Description
Belle lettre contemporaine de la publication de Mort à crédit.
Chère Karen
Je me demande ce que vous devenez,
où vous êtes ? Tout cela est si
loin, votre départ… Je voudrais
vous raconter des choses joyeuses
et riantes et peppys ! Mais
je n’en ai pas beaucoup. Je
vais un peu mieux physiquement
après cet atroce effort. Mais hélas
mon livre est sorti dans un
épouvantable moment ! Vous savez
ce qui se passe ! De plus j’ai eu
une série de critiques détestables.. On
veut me faire payer cher le succès
du « Voyage » et surtout mon indépendance.
Je vais être obligé de quitter Clichy –
ma présence au dispensaire devient
impossible. Je ne crois pas aller
en Amérique. Cela coûte trop cher.
Je n’ai pas gagné grand’chose avec
mon livre. J’irai en Irlande ou
en Bretagne, peut-être en Norvège et
tout seul. J’ai assez de voir les
gens. Plus je suis seul, plus je
deviens impossible.

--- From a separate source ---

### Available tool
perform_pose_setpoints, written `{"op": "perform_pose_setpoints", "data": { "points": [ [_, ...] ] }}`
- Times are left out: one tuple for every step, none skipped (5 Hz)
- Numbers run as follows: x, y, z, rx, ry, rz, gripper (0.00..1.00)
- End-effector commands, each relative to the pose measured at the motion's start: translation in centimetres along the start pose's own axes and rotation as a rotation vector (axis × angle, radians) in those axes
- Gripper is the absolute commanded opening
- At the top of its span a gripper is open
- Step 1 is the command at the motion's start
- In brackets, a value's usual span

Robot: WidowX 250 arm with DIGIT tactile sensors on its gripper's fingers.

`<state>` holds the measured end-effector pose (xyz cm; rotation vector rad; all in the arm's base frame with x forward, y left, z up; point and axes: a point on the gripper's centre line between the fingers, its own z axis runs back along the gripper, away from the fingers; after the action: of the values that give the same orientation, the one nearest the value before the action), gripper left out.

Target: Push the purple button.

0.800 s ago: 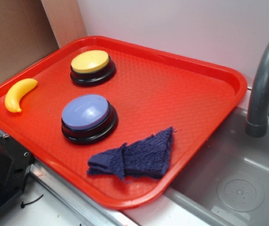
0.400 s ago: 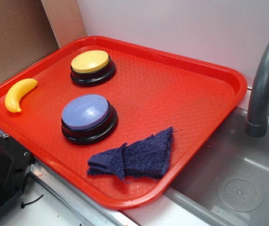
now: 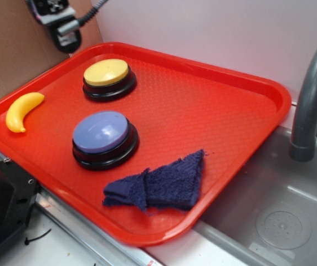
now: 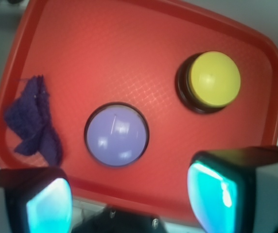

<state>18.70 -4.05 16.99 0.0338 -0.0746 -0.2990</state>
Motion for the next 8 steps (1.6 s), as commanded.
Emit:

Je le sais Karen.
Je vous aime bien et je vous
embrasse.
Louis.
[et dans la marge de gauche, en exergue, cet ajout :]
J’ai rencontré sur le Boulevard
Muriel et [?]
going to
Argentina !
Tout Céline est résumé, concentré dans cette courte lettre : sa mélancolie, ses rapports difficiles avec la médecine et le littérature, son complexe de persécution, son désir de fuite, l’Amérique et… le goût pour les danseuses ! Lorsqu’Elizabeth Craig présenta Karen Marie Jensen à Céline, l’écrivain songera un moment à donner à cette jeune danseuse danoise un rôle dans L’Église (pièce qui ne fut pas représentée). Céline garda le contact avec Karen et, au moment où il désespère de reconquérir Elizabeth, la rejoignit à Chicago, où elle était en tournée. Ils se revirent à Copenhague en 1935 et à Paris, avec Lucette Almanzor, en 1937. Plus tard, en 1945, Karen hébergera Céline et Lucette à Copenhague lors de leur arrivée au Danemark. Les lettres de Céline à Karen, entre amitié amoureuse et véritable amour – l’écrivain a entretenu, au moins un temps, l’idée de partager sa vie avec la belle danseuse –, « laissent exprimer sa pensée et ses émotions d’une façon extrêmement directe, [révélant], avec une rare clarté, le fond de sa sensibilité » (Colin W. Nettelbeck).
Références : Céline, Lettres à des amies, publiées par Colin W. Nettelbeck, Paris, Gallimard, 1979.